> Activity
A complete answer includes every line below with the word "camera".

-.-.-

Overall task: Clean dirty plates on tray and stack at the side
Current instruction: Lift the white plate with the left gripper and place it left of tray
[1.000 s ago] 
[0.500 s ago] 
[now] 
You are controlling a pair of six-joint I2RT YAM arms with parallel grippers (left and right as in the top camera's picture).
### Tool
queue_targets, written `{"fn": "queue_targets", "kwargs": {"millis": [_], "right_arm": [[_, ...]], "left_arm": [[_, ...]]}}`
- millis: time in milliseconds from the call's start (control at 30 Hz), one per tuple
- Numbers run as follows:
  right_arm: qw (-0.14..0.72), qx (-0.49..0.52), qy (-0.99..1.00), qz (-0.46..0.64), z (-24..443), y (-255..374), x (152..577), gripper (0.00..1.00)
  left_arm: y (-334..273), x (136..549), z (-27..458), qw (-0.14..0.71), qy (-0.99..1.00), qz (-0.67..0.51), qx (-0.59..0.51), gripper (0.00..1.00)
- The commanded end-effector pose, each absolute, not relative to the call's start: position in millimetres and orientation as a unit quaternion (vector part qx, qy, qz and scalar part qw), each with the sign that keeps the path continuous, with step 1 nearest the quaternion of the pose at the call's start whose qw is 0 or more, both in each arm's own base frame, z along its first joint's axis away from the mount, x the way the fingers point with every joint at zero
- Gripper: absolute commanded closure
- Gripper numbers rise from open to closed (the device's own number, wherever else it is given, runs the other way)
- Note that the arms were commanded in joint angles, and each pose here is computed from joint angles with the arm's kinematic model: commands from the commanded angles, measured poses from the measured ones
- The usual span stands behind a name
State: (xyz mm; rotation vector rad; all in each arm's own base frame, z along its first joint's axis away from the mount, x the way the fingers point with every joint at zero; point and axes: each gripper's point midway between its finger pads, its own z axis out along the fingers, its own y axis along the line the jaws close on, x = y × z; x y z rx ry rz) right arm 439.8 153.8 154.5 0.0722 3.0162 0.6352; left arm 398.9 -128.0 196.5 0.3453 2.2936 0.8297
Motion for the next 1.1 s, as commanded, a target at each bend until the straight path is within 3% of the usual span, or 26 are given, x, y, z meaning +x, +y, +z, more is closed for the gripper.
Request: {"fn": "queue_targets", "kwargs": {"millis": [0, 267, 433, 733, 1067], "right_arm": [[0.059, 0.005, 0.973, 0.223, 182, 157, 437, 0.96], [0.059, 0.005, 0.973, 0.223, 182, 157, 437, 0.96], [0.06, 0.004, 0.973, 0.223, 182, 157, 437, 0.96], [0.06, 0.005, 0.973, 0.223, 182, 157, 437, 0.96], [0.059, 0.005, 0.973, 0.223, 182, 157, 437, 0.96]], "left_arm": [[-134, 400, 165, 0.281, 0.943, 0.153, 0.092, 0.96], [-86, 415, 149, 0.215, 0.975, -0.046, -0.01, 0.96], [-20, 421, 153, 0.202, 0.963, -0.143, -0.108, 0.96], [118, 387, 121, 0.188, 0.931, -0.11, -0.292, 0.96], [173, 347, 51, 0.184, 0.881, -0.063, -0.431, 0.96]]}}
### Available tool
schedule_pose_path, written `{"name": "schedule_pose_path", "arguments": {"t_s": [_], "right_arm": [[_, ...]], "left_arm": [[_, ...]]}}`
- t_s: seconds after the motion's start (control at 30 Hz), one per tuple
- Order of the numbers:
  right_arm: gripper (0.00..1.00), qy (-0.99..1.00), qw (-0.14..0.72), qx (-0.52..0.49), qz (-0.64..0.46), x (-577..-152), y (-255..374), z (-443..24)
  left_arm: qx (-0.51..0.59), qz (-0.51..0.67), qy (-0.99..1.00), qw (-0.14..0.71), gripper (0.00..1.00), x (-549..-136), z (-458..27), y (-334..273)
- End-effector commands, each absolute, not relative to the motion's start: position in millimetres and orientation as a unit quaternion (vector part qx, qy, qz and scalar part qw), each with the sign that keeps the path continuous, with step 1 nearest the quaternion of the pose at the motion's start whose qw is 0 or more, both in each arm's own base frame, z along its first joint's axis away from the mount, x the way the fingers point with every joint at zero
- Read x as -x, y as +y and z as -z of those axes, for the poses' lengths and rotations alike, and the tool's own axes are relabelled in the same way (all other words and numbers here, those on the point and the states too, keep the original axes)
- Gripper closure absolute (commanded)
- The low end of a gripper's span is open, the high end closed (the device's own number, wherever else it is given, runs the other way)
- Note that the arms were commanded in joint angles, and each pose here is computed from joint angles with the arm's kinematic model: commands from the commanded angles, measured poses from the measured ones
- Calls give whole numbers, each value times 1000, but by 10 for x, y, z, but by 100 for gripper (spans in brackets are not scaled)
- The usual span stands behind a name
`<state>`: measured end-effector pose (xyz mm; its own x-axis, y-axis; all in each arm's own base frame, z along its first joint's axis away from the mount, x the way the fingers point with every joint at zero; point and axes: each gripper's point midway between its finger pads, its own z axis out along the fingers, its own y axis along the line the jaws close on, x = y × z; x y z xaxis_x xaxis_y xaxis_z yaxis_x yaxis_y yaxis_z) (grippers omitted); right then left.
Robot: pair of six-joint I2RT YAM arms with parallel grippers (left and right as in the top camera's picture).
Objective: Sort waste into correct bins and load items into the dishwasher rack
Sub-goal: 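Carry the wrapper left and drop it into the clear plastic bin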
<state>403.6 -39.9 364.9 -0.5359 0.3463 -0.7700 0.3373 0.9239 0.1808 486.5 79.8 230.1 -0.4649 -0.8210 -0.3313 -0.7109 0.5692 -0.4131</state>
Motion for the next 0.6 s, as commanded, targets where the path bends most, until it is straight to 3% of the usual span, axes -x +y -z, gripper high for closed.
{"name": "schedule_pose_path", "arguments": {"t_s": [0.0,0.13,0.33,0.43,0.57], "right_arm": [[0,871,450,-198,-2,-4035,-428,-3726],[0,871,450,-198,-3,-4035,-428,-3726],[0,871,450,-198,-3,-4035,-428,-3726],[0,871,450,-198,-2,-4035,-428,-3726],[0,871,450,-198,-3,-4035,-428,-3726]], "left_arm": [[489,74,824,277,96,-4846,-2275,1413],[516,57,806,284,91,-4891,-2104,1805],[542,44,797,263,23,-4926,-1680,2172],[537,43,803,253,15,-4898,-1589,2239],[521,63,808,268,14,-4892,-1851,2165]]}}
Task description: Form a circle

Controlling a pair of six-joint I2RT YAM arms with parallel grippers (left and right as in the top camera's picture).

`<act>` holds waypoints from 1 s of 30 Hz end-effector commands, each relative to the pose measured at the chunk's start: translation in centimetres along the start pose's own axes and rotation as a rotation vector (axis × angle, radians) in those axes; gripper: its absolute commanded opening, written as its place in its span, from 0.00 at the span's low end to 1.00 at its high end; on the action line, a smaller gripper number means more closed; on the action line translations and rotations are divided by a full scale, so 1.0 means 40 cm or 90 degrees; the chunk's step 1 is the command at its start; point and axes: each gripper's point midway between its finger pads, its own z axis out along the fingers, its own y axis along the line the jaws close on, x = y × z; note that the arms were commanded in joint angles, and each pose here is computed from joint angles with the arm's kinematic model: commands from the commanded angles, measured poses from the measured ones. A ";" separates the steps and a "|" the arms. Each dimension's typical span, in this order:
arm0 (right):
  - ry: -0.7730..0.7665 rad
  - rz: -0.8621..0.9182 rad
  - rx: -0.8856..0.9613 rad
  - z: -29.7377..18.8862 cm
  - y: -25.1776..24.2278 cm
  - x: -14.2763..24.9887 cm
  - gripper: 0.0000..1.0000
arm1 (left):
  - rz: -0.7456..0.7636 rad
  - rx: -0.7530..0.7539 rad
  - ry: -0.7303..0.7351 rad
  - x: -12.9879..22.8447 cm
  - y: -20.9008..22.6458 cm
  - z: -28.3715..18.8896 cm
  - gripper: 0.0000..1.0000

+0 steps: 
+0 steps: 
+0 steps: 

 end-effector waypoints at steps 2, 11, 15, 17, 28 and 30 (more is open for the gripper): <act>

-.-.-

> Your response
You are controlling a pair of six-joint I2RT YAM arms with parallel grippers (left and right as in the top camera's picture).
Robot: pair of six-joint I2RT YAM arms with parallel grippers (left and right as in the top camera's picture).
Controlling a pair of six-joint I2RT YAM arms with parallel grippers (left and right as in the top camera's picture).

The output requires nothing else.